- [Work required] Give the number of lines in the material below that contain the word "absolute". No other content is needed.

- [Collected data]
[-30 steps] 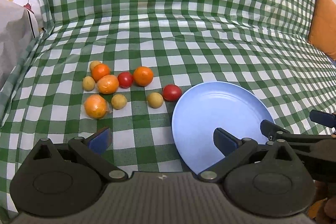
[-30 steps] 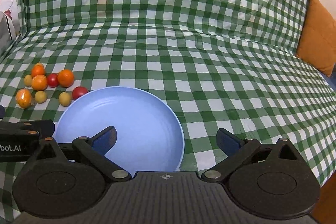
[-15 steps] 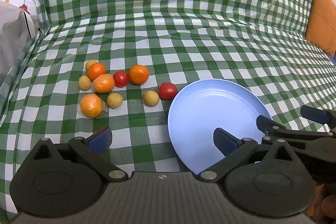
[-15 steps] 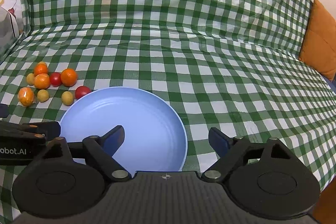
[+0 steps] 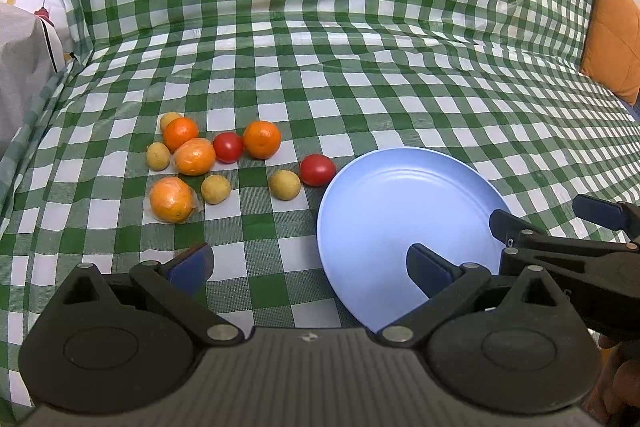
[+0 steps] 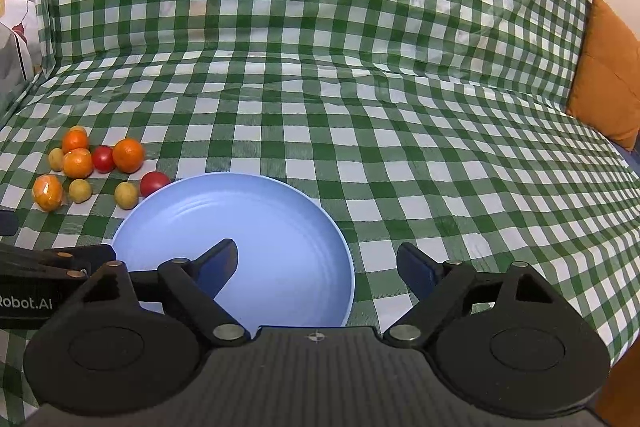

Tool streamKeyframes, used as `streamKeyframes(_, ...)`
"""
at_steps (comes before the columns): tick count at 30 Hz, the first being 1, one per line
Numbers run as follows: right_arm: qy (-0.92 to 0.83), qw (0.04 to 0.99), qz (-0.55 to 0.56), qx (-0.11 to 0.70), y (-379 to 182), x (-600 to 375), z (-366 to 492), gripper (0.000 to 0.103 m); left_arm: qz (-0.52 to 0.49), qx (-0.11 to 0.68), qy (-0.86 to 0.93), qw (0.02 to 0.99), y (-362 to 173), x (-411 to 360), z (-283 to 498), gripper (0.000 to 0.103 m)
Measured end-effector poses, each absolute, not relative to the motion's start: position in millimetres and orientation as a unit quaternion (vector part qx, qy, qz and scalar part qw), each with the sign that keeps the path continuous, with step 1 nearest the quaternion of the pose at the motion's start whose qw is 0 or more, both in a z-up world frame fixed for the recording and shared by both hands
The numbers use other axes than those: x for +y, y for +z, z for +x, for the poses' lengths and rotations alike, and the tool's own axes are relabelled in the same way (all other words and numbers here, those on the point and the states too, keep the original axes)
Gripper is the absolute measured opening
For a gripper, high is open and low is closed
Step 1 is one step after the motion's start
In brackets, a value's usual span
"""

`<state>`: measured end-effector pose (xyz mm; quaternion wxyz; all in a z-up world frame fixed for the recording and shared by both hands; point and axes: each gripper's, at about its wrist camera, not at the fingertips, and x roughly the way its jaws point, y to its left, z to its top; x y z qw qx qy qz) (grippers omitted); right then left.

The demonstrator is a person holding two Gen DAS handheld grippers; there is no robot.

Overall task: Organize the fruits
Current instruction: 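Move both tools toward the fruit cluster beside the blue plate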

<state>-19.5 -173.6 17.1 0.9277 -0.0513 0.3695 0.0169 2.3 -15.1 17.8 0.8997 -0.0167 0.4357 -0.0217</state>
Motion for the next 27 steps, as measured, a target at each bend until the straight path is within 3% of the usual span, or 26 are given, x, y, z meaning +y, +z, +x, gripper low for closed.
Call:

- [Exercise result] 2